に見られる言葉です。「漢皇色を重んじて傾国を思ふ」で始まるこの有名な詩は、唐の玄宗皇帝と楊貴妃を描いた長大な詩で、私も何度か丸暗記しようとして挫折しました。この詩の最後の部分に
七月七日長生殿
夜半無人私語時
在天願作比翼鳥
在地願為連理枝
という一説があるのです。「七月七日長生殿、夜半人無く私(ひそ)かに語る時、天に在りては願はくは比翼の鳥と作(な)り、地に在りては願はくは連理の枝とならん」と読めます。
この「比翼の鳥」「連理の枝」ということばはあまりにも有名になって、『源氏物語』「桐壷」には「朝夕の言ぐさに羽を並べ枝をかはさむと契らせたまひしに・・」とありますし、『平家物語』「小督」にも「天に住まば比翼の鳥、地に住まば連理の枝とならむ」と、出てきますし、『曽根崎心中』「道行」にも「涙の糸の結び松、棕櫚の一木の相生を、

    連理の契り

になぞらへ・・」という一節があります。これらはほんのわずかな例に過ぎず、今でも結婚式場で見かけることもある言葉です。私は観たことはありませんが、韓国の映画にも『連理の枝』という作品があるようです。

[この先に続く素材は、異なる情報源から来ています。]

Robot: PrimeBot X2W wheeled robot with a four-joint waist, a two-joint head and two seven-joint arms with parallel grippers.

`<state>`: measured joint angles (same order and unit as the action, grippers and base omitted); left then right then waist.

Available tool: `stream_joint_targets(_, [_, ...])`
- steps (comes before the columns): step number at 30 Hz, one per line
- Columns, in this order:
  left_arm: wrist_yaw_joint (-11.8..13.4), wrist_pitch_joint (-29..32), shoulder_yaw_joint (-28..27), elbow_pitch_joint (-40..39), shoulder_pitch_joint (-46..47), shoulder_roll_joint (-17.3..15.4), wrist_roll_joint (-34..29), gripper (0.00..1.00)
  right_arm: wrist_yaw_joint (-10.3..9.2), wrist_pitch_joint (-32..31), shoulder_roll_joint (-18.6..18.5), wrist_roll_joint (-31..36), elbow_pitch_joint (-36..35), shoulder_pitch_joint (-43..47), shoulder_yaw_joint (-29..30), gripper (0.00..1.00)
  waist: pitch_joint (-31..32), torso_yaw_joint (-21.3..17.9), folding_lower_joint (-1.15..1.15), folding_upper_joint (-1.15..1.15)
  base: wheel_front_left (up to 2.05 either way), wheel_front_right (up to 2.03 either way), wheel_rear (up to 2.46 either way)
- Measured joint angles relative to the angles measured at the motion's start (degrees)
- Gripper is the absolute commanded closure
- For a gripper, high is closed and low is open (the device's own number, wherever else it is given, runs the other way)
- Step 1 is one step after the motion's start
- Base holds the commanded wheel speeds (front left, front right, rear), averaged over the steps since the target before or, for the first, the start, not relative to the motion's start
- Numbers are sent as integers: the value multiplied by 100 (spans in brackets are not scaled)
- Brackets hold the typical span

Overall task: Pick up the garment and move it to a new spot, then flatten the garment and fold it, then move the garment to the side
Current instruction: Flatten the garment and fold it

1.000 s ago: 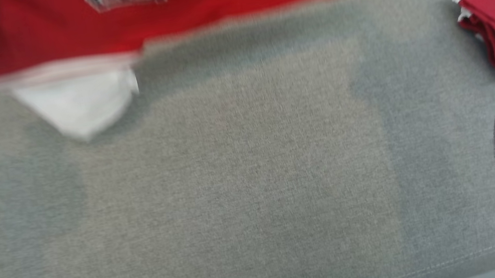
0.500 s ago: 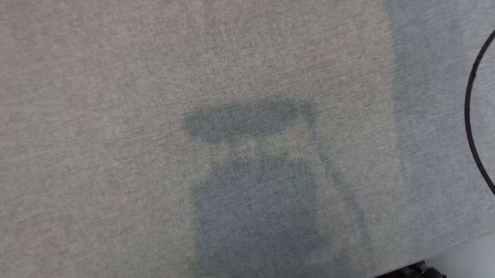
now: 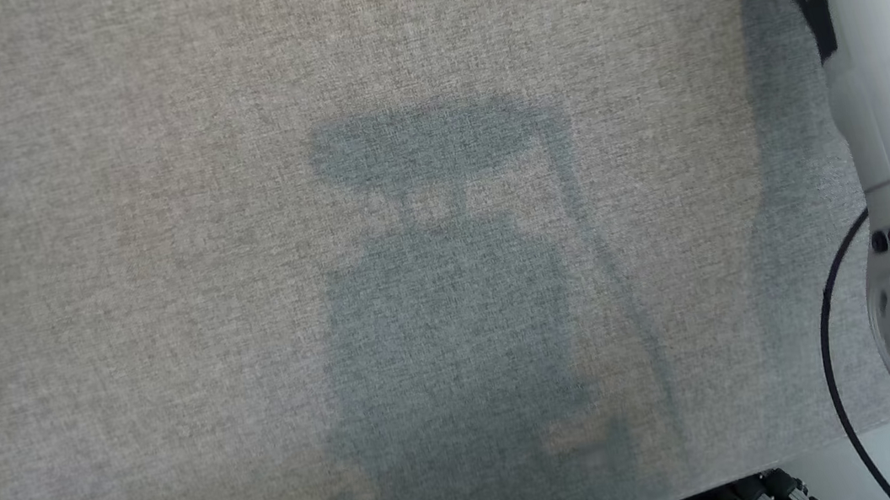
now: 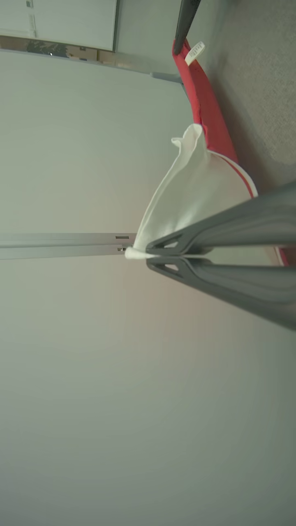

白居易という人は日本文学に大きな影響を与えました。白居易だけではありません。『源氏物語』を読んでいると、作者紫式部の漢文の素養の深さには舌を巻きます。もちろん『枕草子』の清少納言も同じです。男性貴族は漢文こそが学問でしたから、これまた言うまでもないのです。
私が高校生の時は「漢文」は3年間必修でしたが、今は受講しなくてもよい選択科目になっているようです。しかし日本文化に多大な影響を与えた漢詩、古代中国思想、学術(医学、天文学その他)などを単なる外国文化としか考えずに勉強しないのはよくないと思います。